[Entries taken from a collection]
★ ★ ★ ★
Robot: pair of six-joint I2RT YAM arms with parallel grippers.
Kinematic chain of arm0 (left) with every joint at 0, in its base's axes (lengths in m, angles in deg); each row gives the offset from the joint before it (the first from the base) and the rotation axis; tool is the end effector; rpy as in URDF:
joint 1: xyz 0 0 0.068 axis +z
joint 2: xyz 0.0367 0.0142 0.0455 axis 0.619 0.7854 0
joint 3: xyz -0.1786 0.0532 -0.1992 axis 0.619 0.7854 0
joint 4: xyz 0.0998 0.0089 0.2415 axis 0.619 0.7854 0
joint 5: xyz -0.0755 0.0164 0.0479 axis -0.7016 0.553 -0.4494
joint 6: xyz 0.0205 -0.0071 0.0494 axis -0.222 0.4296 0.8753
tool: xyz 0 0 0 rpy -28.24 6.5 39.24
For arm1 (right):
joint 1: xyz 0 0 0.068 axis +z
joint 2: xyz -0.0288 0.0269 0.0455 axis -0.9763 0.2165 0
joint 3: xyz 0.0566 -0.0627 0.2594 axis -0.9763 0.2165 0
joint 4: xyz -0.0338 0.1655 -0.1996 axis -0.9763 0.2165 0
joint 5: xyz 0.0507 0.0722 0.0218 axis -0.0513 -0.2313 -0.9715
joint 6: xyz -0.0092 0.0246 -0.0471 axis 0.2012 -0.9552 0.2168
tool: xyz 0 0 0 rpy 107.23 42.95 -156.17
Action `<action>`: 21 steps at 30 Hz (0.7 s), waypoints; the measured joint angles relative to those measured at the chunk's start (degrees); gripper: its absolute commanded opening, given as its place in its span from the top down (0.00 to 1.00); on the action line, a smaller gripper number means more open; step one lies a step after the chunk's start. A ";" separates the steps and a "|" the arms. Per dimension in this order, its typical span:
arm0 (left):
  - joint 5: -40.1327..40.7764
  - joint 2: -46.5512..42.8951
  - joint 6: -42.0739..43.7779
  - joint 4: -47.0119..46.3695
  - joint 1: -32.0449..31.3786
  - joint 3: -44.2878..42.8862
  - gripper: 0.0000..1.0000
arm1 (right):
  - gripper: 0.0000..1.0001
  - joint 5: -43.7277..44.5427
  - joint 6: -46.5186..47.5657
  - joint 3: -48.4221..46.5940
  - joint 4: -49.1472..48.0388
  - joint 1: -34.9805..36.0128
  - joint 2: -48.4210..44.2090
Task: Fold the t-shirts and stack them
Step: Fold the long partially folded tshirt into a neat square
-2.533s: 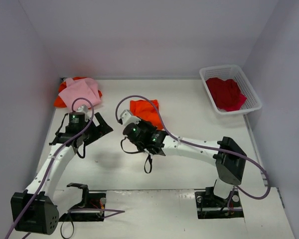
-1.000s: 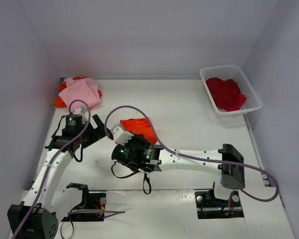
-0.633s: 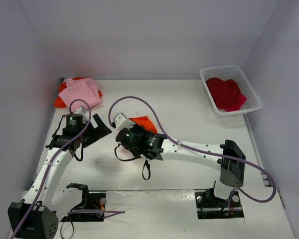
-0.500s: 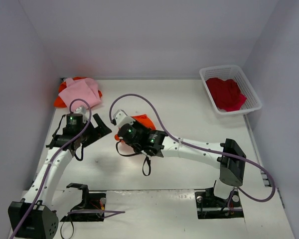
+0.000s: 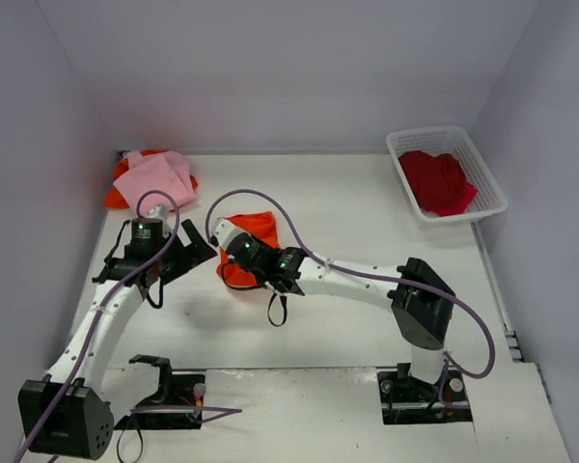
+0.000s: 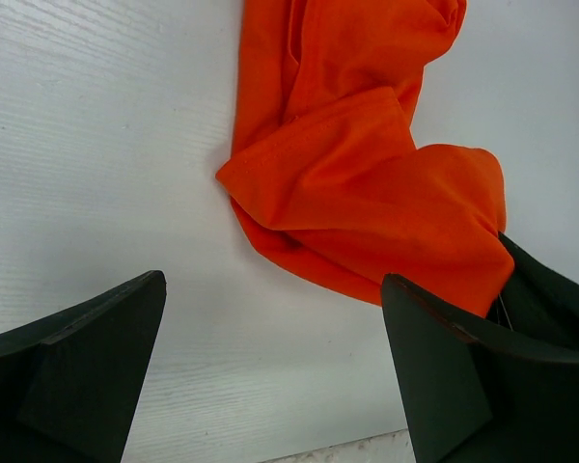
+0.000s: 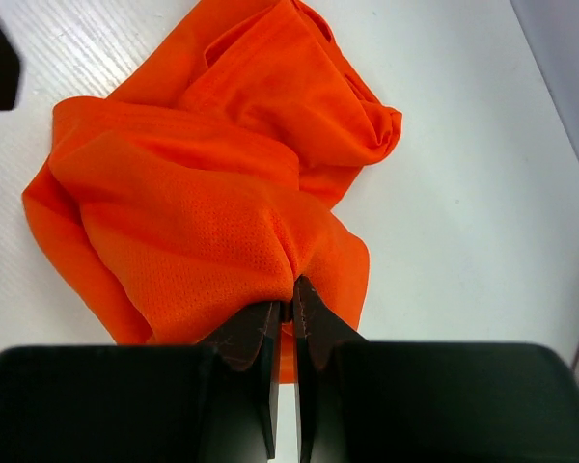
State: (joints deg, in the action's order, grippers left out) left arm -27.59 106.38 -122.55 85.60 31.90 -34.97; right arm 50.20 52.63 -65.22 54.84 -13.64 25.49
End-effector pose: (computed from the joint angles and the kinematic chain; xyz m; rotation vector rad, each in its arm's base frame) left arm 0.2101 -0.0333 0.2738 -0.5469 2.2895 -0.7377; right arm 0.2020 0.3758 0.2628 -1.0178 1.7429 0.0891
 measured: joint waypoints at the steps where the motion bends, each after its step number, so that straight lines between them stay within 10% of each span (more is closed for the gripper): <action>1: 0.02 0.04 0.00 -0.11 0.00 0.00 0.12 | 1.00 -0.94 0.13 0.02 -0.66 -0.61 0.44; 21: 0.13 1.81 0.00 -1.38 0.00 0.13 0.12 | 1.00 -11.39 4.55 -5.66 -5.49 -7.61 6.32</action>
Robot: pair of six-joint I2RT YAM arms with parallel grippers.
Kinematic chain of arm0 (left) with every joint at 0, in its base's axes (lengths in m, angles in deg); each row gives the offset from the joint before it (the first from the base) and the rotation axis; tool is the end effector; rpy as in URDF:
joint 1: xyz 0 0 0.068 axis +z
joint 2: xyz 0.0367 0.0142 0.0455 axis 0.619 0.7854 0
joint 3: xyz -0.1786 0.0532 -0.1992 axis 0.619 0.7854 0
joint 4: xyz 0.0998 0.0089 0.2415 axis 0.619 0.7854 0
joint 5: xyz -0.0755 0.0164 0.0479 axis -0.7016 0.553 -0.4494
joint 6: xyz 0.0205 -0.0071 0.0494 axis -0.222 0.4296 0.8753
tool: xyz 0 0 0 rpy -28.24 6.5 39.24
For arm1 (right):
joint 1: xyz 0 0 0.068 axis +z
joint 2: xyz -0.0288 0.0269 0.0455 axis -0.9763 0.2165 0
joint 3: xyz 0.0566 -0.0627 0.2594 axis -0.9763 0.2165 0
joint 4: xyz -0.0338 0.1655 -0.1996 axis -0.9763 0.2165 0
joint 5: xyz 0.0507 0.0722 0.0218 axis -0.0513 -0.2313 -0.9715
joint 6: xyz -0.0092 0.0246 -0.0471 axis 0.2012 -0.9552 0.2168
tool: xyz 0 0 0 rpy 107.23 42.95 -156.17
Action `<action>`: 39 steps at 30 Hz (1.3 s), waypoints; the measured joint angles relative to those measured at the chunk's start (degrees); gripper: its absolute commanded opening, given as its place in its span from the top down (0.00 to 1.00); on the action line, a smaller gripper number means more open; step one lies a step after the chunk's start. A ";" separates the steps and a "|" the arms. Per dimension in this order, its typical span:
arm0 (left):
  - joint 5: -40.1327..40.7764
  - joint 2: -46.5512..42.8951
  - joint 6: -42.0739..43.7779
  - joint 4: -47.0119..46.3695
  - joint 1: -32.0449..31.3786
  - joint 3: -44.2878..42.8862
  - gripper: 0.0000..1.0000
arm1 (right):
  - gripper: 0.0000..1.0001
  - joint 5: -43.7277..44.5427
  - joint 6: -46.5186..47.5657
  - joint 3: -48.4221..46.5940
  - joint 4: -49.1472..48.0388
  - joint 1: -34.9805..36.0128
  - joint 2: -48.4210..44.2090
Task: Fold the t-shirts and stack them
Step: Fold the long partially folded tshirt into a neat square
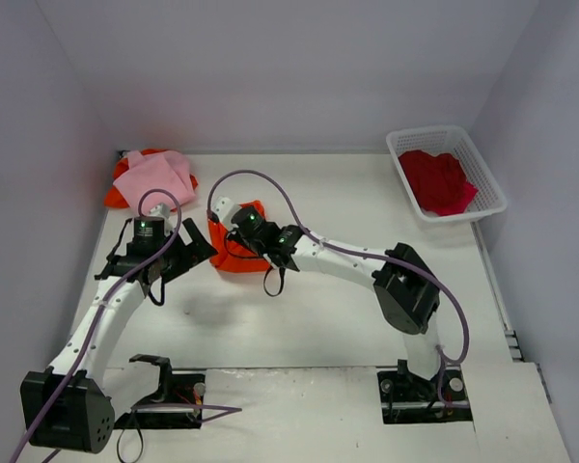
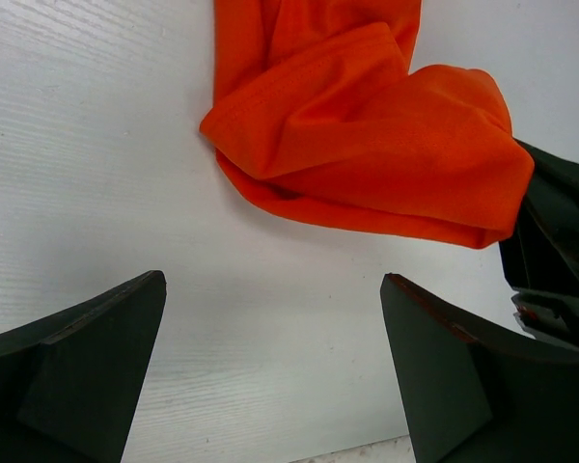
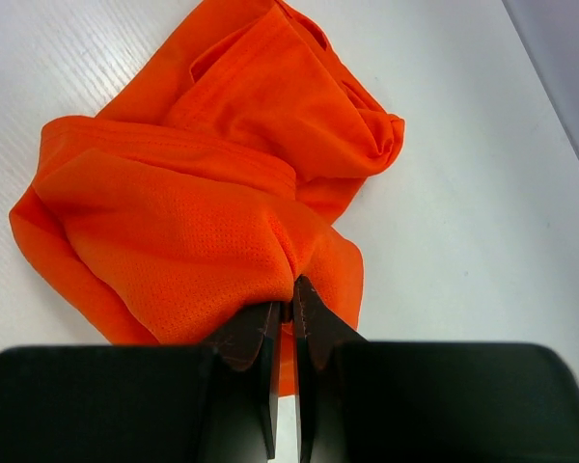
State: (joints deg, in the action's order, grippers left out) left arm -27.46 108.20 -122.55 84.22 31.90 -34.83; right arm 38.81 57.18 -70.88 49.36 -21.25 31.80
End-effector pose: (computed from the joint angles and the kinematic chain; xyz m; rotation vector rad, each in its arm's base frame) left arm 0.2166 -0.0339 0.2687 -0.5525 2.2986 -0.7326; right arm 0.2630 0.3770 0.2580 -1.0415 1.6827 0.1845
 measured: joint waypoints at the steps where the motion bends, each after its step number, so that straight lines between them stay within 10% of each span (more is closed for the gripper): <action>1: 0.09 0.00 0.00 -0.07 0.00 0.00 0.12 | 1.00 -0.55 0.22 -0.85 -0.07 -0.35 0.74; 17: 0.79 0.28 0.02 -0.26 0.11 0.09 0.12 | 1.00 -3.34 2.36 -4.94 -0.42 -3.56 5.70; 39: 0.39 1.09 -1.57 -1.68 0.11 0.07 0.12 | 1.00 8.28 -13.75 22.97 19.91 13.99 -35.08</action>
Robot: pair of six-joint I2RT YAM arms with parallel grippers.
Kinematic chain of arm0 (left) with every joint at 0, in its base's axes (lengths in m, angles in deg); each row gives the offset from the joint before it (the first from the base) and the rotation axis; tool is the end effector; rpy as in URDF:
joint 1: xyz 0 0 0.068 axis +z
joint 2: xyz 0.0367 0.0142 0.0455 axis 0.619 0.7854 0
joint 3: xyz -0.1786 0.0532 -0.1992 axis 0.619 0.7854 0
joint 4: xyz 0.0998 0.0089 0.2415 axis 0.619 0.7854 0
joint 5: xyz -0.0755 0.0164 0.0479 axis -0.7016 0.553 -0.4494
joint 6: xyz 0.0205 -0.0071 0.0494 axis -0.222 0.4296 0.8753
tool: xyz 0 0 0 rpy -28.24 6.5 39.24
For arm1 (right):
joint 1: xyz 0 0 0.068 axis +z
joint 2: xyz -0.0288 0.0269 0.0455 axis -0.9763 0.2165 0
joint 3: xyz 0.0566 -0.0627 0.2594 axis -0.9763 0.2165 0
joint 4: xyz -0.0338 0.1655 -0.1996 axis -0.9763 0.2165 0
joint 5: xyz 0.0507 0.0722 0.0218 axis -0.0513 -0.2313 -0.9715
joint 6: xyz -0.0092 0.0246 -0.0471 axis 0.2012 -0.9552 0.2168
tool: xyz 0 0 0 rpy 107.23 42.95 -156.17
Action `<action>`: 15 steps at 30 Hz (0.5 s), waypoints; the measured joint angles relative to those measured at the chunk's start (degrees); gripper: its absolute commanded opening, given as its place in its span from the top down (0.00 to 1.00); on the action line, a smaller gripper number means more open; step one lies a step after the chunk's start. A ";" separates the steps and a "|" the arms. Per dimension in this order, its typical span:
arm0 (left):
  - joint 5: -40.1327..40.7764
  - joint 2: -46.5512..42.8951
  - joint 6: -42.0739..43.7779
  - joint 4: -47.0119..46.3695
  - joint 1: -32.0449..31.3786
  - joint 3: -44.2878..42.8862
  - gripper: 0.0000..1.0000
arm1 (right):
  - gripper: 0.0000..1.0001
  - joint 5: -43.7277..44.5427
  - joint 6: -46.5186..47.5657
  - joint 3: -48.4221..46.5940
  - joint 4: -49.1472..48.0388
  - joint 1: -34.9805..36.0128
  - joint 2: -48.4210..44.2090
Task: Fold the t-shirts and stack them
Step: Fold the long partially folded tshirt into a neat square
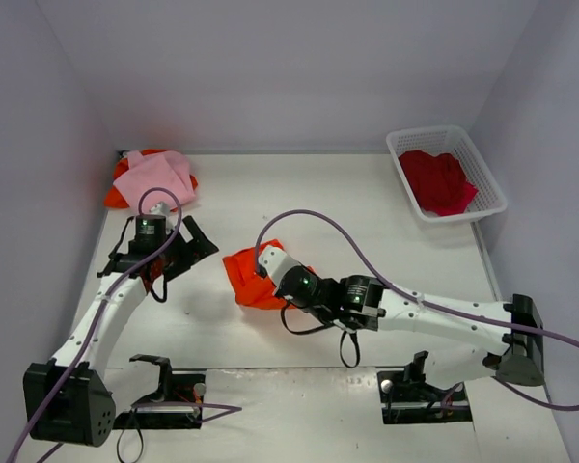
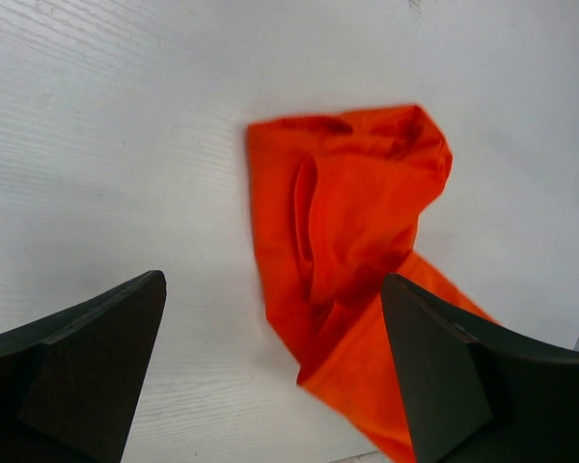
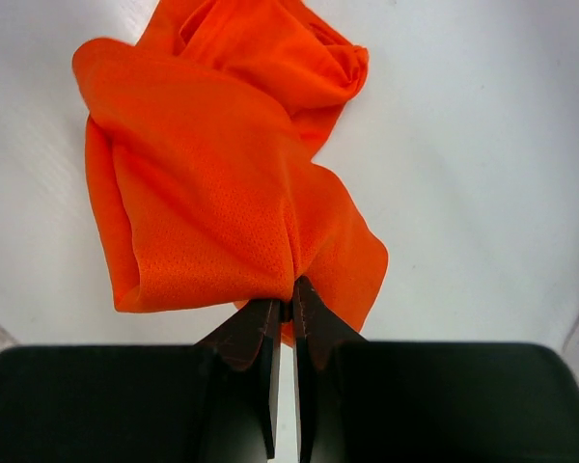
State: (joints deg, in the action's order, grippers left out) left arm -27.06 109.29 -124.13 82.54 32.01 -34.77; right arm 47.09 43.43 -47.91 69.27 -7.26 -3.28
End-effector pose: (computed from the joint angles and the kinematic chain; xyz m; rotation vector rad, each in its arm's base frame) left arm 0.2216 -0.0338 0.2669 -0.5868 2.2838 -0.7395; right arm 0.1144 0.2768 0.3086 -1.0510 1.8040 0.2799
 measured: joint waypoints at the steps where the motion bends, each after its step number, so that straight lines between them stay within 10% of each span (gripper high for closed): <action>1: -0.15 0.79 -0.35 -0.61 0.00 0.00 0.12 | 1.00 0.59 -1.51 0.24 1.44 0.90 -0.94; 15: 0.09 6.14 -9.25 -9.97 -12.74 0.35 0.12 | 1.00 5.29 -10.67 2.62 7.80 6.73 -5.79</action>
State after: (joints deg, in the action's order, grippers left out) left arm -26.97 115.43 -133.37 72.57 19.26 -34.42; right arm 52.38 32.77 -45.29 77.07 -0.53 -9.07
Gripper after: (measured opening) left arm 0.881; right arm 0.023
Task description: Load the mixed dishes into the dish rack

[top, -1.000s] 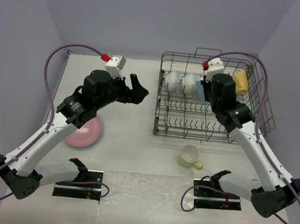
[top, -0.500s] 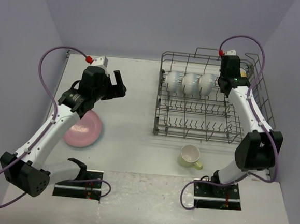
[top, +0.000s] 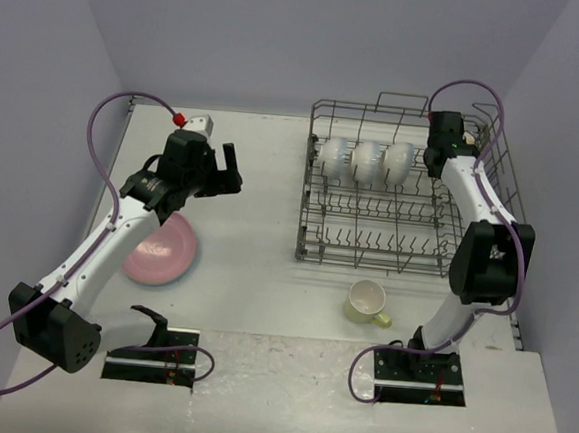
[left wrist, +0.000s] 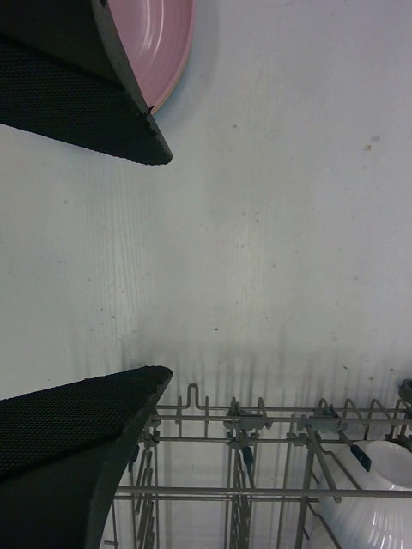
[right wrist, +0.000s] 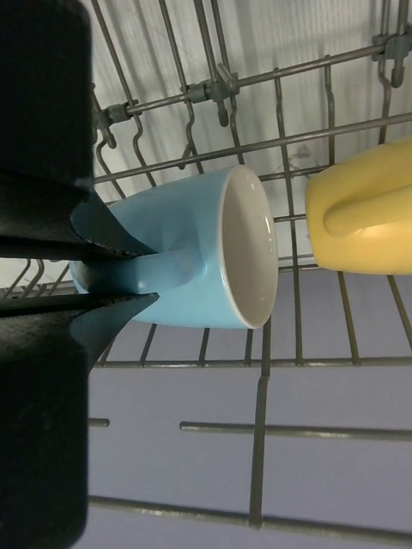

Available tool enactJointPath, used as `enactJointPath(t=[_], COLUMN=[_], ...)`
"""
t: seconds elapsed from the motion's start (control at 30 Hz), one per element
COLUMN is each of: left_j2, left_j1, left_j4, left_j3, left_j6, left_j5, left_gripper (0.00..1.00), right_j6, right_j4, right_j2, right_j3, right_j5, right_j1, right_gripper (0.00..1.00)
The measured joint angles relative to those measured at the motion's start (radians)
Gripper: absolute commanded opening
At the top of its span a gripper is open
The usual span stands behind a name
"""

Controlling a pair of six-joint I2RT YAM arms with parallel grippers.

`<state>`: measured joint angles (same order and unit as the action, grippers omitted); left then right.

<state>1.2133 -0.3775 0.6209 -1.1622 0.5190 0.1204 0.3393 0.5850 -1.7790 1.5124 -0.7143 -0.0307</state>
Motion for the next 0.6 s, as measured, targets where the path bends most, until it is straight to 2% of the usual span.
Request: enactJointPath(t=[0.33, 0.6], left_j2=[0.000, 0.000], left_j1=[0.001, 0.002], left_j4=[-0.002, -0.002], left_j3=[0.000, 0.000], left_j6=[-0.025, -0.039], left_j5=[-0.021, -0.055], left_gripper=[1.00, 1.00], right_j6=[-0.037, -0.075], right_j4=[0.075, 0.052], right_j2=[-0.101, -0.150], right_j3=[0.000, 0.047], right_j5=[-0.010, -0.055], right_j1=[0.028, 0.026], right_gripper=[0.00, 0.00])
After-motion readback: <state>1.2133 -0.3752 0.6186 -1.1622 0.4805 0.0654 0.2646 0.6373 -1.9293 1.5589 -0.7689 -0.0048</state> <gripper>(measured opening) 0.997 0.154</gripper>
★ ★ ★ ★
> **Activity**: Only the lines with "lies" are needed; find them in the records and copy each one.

> **Response to this exercise**:
Action `<action>`: 21 steps at 30 Hz (0.7 s), waypoints; the measured joint angles relative to those measured at the chunk's start (degrees); gripper: its absolute commanded opening, given as its place in its span from the top down (0.00 to 1.00); on the action line, a smaller gripper number means more open; step one lies a step after the chunk's start. A ";" separates the steps and a "|" the arms. Per dimension in this order, its typical span:
Action `<action>`: 39 steps at 30 Hz (1.3 s), waypoints; the measured joint angles relative to those measured at the chunk's start (degrees); gripper: its absolute commanded opening, given as its place in its span from the top down (0.00 to 1.00); on the action line, a smaller gripper number means more open; step one lies a step after the chunk's start. A ";" separates the steps and a "|" the arms. Per dimension in this order, its typical span:
Action `<action>`: 15 steps at 30 Hz (0.5 s), waypoints; the measured joint angles relative to those measured at the chunk's start (degrees); gripper: its absolute commanded opening, given as its place in its span from the top down (0.00 to 1.00); on the action line, a smaller gripper number means more open; step one lies a step after the chunk's start. A ";" separates the steps and a "|" the arms. Per dimension in this order, its typical span:

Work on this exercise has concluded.